The genetic landscape of muscle diseases is significantly more complex than initially anticipated.
In the so-called Mendelian inheritance, genetic diseases are caused by DNA changes (mutations) in a single gene that lead to a molecular, cellular, or tissue defect, producing a predictable disease phenotype (one gene–one disease).
Beyond the “One Gene – One Disease” model
While traditional Mendelian inheritance patterns explain many neuromuscular conditions, the “one gene–one disease” model increasingly fails to explain the full spectrum of clinical presentations.
In muscle diseases such as distal myopathies, myofibrillar myopathies, limb-girdle muscular dystrophies (LGMD), and congenital myopathies, patients often present with atypical clinical presentations (phenotypes), even among family members carrying the same pathogenic variant (phenotypic variability). Furthermore, many patients with clinical features consistent with myopathy do not have identifiable mutations in known disease-associated genes.
While some of these cases may be due to mutations in yet-to-be-discovered genes, recent findings suggest that a disease may also originate from the co-existence of small changes in different genes (multilocus inheritance models).
DNA is like a recipe passed down through a family—similar to how cousins might share a version of the same dish, DNA codes in different organisms can have slight variations but still produce similar outcomes.
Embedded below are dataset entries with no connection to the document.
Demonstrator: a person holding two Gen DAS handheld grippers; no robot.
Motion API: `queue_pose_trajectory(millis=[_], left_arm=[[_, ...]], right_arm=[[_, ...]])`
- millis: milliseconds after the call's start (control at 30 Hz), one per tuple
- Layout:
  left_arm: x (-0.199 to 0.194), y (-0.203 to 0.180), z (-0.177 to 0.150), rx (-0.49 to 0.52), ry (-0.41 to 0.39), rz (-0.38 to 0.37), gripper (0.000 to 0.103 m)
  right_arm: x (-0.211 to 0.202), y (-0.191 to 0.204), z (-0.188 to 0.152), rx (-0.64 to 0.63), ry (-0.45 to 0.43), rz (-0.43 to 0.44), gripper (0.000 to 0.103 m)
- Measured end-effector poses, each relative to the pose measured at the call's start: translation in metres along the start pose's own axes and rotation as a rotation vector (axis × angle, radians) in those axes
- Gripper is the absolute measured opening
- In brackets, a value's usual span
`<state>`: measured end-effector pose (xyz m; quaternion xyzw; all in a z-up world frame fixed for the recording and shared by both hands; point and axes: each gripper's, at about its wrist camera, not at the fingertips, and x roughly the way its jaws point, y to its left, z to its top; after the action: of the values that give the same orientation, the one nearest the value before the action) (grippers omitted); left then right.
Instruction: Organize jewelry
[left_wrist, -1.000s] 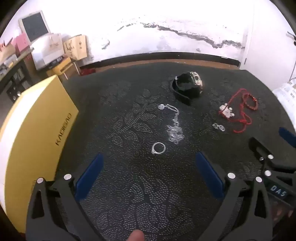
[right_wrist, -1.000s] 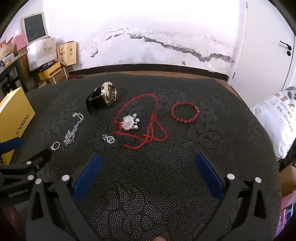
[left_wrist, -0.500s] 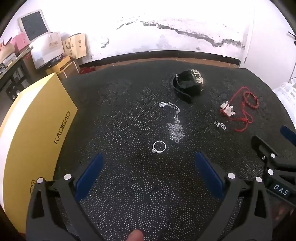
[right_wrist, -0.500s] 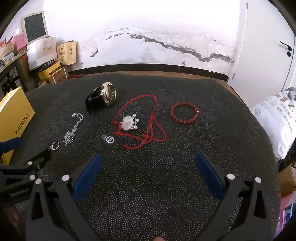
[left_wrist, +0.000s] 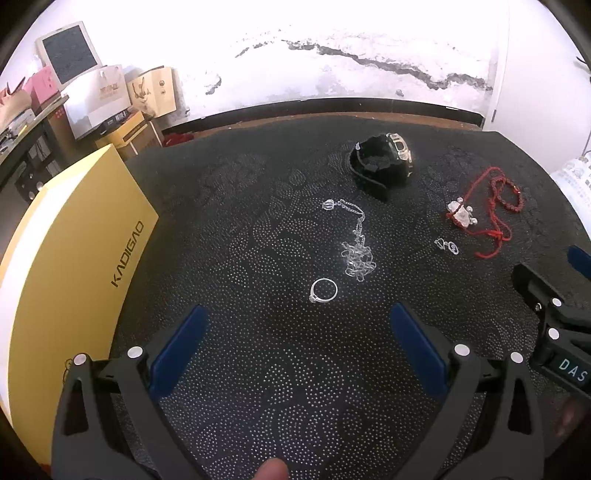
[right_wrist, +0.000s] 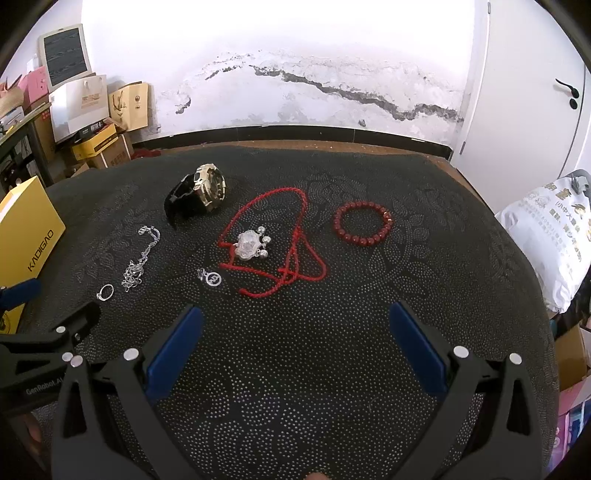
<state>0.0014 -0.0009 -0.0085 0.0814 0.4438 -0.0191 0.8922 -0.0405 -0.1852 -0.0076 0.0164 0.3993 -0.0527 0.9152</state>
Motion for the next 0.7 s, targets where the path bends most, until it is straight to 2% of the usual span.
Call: queue_pose_trajectory(millis=[700], left_arm=[[0.0015, 0.0007, 0.0005, -0.006, 0.008, 0.010, 0.097]], right_arm=[[0.0001, 0.0001, -0.0002, -0.001, 0.003, -0.002, 0.098]])
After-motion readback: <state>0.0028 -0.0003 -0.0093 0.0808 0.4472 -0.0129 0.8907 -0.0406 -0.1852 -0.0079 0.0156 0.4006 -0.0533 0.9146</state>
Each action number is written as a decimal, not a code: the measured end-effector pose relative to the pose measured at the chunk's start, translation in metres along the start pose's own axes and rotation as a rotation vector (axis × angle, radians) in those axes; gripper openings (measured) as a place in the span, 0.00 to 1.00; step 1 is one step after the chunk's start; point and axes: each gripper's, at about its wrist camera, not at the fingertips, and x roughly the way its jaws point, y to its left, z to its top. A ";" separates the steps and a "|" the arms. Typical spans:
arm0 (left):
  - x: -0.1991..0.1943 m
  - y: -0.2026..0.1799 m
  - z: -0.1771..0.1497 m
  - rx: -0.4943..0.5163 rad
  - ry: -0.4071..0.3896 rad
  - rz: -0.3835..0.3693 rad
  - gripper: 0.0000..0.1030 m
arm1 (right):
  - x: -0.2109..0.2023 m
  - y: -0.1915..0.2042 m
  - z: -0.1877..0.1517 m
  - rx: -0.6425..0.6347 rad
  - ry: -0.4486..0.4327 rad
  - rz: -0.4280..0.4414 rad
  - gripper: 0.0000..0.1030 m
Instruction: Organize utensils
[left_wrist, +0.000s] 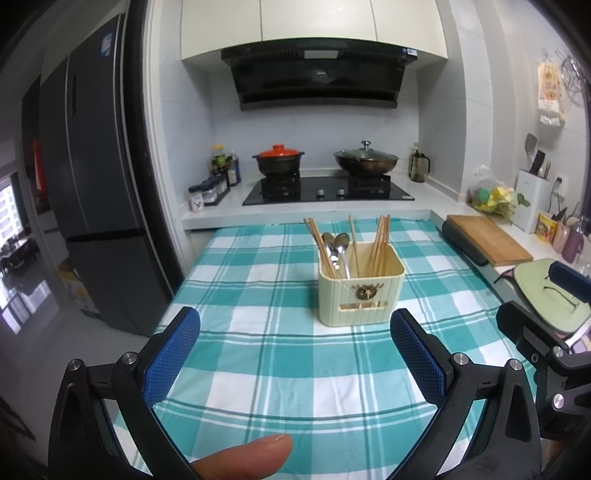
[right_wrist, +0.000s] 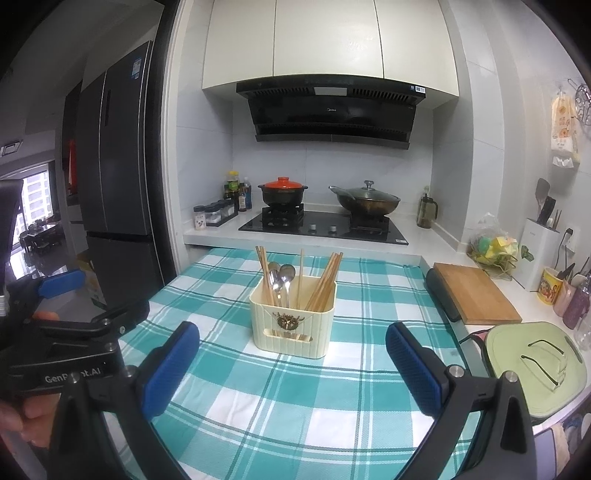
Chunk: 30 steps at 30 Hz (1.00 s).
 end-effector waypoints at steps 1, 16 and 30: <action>0.000 0.000 0.000 -0.001 0.000 0.001 1.00 | 0.000 0.000 0.000 0.000 0.000 0.001 1.00; -0.002 0.000 -0.001 -0.004 -0.004 0.007 1.00 | -0.002 0.002 0.002 -0.001 0.001 0.006 1.00; -0.005 0.003 0.002 -0.008 -0.011 0.002 1.00 | -0.005 0.005 0.004 -0.005 -0.003 0.010 1.00</action>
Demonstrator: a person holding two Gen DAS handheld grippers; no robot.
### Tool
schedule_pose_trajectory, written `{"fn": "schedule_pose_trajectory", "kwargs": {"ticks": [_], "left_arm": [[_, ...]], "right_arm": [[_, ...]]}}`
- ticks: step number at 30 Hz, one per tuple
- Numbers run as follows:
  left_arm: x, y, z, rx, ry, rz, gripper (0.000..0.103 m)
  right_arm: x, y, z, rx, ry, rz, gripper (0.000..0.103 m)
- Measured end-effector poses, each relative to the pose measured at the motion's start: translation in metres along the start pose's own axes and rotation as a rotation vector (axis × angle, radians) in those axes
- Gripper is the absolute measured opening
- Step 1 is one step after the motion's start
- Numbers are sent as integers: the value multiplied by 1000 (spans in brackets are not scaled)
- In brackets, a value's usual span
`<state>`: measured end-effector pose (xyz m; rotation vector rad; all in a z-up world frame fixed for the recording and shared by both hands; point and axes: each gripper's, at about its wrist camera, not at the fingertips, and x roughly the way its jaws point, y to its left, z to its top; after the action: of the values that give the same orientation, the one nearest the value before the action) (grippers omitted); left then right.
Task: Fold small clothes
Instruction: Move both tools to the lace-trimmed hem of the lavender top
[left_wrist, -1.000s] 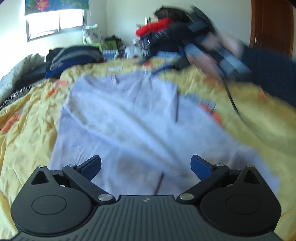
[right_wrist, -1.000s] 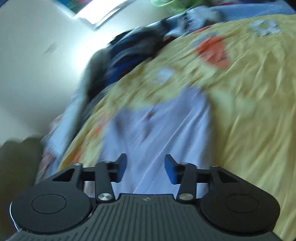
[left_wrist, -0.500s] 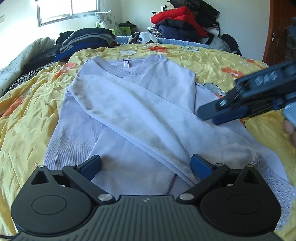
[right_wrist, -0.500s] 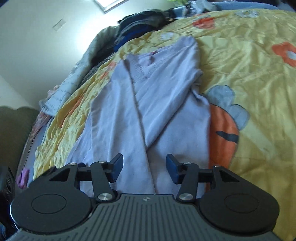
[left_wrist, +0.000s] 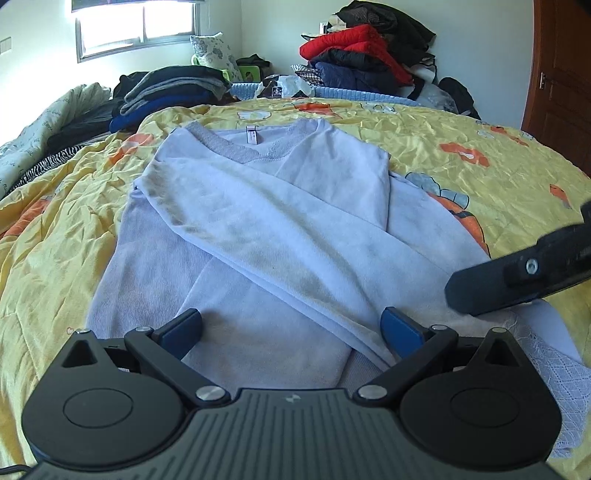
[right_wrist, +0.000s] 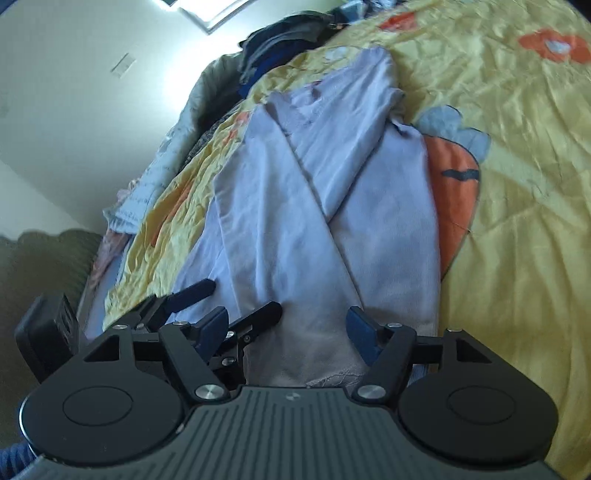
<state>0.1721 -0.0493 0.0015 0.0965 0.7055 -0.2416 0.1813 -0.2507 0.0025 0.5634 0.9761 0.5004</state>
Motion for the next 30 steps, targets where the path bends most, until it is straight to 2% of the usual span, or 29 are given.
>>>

However, just as a small change in a recipe—like forgetting an ingredient—can ruin a dish, even a tiny change in the DNA code can disrupt how the body functions and lead to disease.
In some cases, known as digenic inheritance, two separate recipes each have a small change that wouldn’t matter on their own, but when combined, they ruin the final meal—similarly, changes in two different genes together, encoding for proteins that are structurally or functionally related, can cause a disease. If you only have one of these changes, you won’t get sick from it. It’s the combination that causes the disease.
Let’s look at some examples in muscle diseases.
Welander-like distal myopathy is a muscle weakness that appears later in life. Researchers found that people with this condition have a specific change in two genes: SQSTM1, that is usually known for its role in other diseases like Paget’s disease (a bone condition) and ALS (a nerve disease), and TIA1, that helps process the instructions our cells need to build proteins. Neither change alone causes muscle disease, but when someone has both, they develop a myopathy.
More recently, other muscle diseases have been linked to changes in two different genes: TTN, the gene that encodes for titin, a huge protein that is super important for the structure and function of our muscles, including our heart, and SRPK3. This gene helps with a process called “splicing,” which is how our body fine-tunes the instructions from our genes. Again, it’s the combination of changes in both TTN and SRPK3 that’s now being looked at as a cause for certain muscle problems.
The future of complexity understandingThe genetic architecture of muscle diseases is increasingly recognized as complex, multilayered, and dynamic. Digenic inheritance represents just one example of how multiple variants can interact to produce disease, highlighting the limitations of the traditional “one gene–one disease” model.
These examples show us that sometimes, understanding a disease isn’t as simple as finding one mutated gene. Instead, it can be a “two-hit” scenario where the right (or wrong!) combination of genetic changes is what ultimately leads to the disease.
AI-based initiatives, such as CoMPaSS-NMD, will further unravel this complexity by identifying how combinations of genetic variants contribute to specific neuromuscular phenotypes.